The first security for future heirs is to prevent people over 75 from taking a loan. This is, of course, non-binding collateral, but used by most banks and loan companies. Some lenders lower this age, while others increase it.
The granting of the loan is not affected by the patient’s medical condition. No bank or loan company requires you to submit current medical examinations confirming good health. Our financial standing, assets and income presented depends primarily on whether we get a bank, non-bank loan, online loan or payday loan.
Is it worth insuring yourself when taking out a loan?
Internet loans, free loans, online installments and other loans – we hear about them at every step, on the radio, television and the Internet. Lenders encourage us to insure our obligations, sometimes even insurance is compulsory. Is it worth insuring the loan then?
Insurance of a loan obligation can be very helpful in the event of an unexpected event, such as death, job loss or permanent disability. In the case of compulsory insurance with a cash or mortgage loan, we have no choice but to buy it. However, it is worth choosing the best offer for you.
Credit insurance in case of death
Cash loan insurance is a collateral primarily for the bank and our heirs. In the event of an unexpected event, the insurer will take care of the repayment. Some banks require you to buy additional insurance or to present a ryrant (s). It is worth knowing that sometimes banks accept life insurance. So if we have already purchased this type of insurance, we can save a lot of money.

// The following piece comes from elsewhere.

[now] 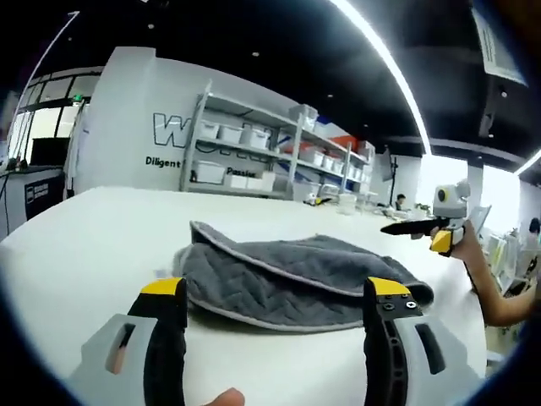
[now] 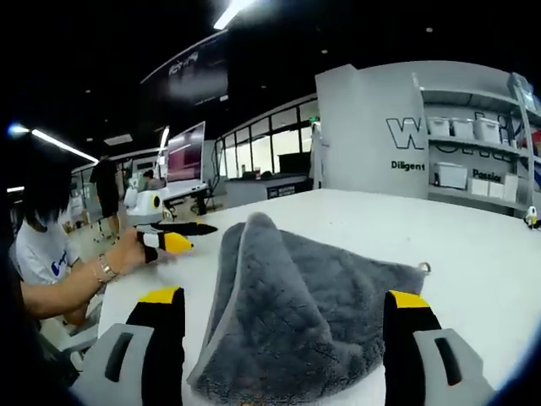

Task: Open the folded towel by lifting each exposed corner and separating the folded layers until the towel lies flat within the target outline without major curled edges

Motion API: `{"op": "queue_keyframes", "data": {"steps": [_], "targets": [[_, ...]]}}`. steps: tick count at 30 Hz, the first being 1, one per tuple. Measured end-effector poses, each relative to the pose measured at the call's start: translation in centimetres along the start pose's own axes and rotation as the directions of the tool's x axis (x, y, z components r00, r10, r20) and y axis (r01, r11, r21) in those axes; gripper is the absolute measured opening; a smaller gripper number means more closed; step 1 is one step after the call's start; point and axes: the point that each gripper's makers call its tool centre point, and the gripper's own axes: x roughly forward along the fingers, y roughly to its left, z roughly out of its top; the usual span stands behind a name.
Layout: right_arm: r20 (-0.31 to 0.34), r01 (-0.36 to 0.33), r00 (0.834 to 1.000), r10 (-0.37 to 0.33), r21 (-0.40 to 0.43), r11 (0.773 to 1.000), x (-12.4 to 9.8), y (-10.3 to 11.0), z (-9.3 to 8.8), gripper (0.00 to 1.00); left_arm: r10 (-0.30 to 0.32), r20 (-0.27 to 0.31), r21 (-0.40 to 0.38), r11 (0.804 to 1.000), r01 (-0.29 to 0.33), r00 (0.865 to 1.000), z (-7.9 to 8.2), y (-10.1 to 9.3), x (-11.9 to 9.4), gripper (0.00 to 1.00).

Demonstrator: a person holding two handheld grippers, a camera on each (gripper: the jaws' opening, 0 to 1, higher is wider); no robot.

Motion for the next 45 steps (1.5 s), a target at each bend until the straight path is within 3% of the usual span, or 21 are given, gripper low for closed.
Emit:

Credit insurance in case of serious illness
Before purchasing any insurance, you should carefully read its contract, regulations and general conditions of insurance (GTC). It may happen that the insurer guarantees repayment of the loan only in the case of certain, specifically listed diseases. If we get something else, the insurer may not pay us a zloty. The insurance usually also turns off the disease diagnosed earlier than 60-90 days after taking the loan. This is to prevent financial fraud by ill persons.
Credit insurance in the event of job loss
In the case of insurance against job loss, pay attention to all kinds of limits. The contract can also regulate how we lost our jobs. It may turn out that we are insured only in a situation where we lost our job through no fault of our own. As a result, the insurance will not cover situations such as termination of the employment contract by mutual agreement of the parties, dismissal or expiry of the fixed-term employment contract.
What else do you know about credit insurance?
When we take out a loan, it is worth analyzing carefully what is more profitable. It may turn out that a 0% loan will be much more expensive than another loan, in which the interest rate is higher, but the insurance is much cheaper. We usually pay insurance in advance for its entire duration. It is worth knowing that if we repay the loan earlier, we have the right to a refund of part of the money from the unused insurance period.
Free loans, online loans and payday loans also offer insurance. As with any other loan – you should carefully read the contract and the general insurance conditions.
Let’s not treat insurance as another unnecessary formality. Insurance is to be used in the event of an unexpected situation. Since we pay the insurer considerable money, in case of problems, you should report to him.